ちなみにデュランがチーム内で一番仲良い選手はニコロ・ザニオーロです。
(ここからは余談です)一般的にザニオーロは問題児と思われがちですが、アストン・ヴィラでは練習態度も良く、自らの出場機会が限られていた中でもエメリを「世界最高の監督の1人だ」と絶賛していました。
シーズン終盤には背中の怪我が完治していなかったにも関わらず、チームのために志願の強行出場をするなど、ローンプレイヤーでしたが、素晴らしいコミットメントをみせています。ですので、仲が良いとはいえ、デュランとは明確に態度が違います。
④代理人
デュランの代理人は大手エージェント会社ではなく、ジョナサン・エレーラ氏という個人で動いている人物です。彼の顧客はこのコロンビア代表FWとワトフォードに所属するヤセル・アスプリージャの2選手しかいません。

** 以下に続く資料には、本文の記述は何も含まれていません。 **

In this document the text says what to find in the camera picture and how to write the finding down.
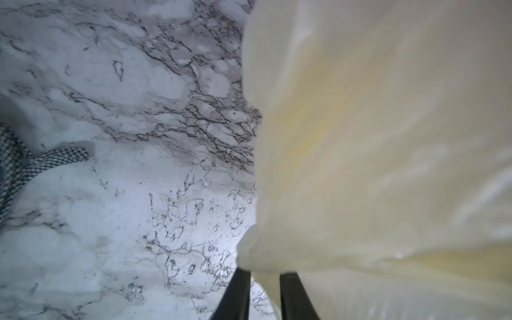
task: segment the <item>white plastic bag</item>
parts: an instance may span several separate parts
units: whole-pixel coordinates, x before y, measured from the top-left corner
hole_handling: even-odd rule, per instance
[[[512,3],[259,0],[237,263],[323,320],[512,319]]]

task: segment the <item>marble surface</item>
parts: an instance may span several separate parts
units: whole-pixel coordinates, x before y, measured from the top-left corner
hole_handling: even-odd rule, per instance
[[[41,173],[0,229],[2,319],[209,319],[254,223],[253,0],[0,0],[0,120]],[[251,319],[272,319],[256,284]]]

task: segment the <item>black and white fabric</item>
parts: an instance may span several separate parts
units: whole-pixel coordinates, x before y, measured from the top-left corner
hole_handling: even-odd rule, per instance
[[[30,179],[56,166],[88,159],[87,150],[76,146],[35,157],[6,125],[0,123],[0,222],[7,215],[17,192]]]

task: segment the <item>marble countertop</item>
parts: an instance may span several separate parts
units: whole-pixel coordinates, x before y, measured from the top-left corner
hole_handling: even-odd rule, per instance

5月には「デュランはもっとプレーしたいと考えている。チェルシーの関心は常に存在しており、ポチェッティーノが続投するかどうかは状況に影響を与えることはない。 どのように対処できるのか、そしてアストン・ヴィラが交渉に応じるのかどうかを見極めるつもりだ」とコメント。こうした公にする必要性を感じないことも喋ってしまうので、そこも懸念事項の1つです。
まとめ
ややネガティブな内容が多くなっていましたが、僕個人としてはデュランのような「異物感」のある選手はチームに必要だと思っています。今季のマンチェスター・シティは緻密なポゼッションサッカーの中にジェレミー・ドクのようなドリブラーを入れることで、カオスの状況を作り出していました。
デュランも同じようにカオスを作り出す選手(途中出場限定)で、「ゴールやPK奪取などの活躍を披露する」もしくは「不用意なファウル連発で足を引っ張る」の二択の現象が生まれます。ややガチャ的な要素が強いとはいえ、試合に出たところで良くも悪くも目立たない選手よりは、よっぽど起用する意味があると思っています。
ただ、今後もアストン・ヴィラでの出場機会が増える未来が見えていないこと、そして買い手の存在があるのであれば、売却した方が双方にメリットがあるのではないでしょうか。
仮にこのまま退団となれば、一人のフットボールファンとして、未完の大器の将来を楽しみに見守っていこうと思います。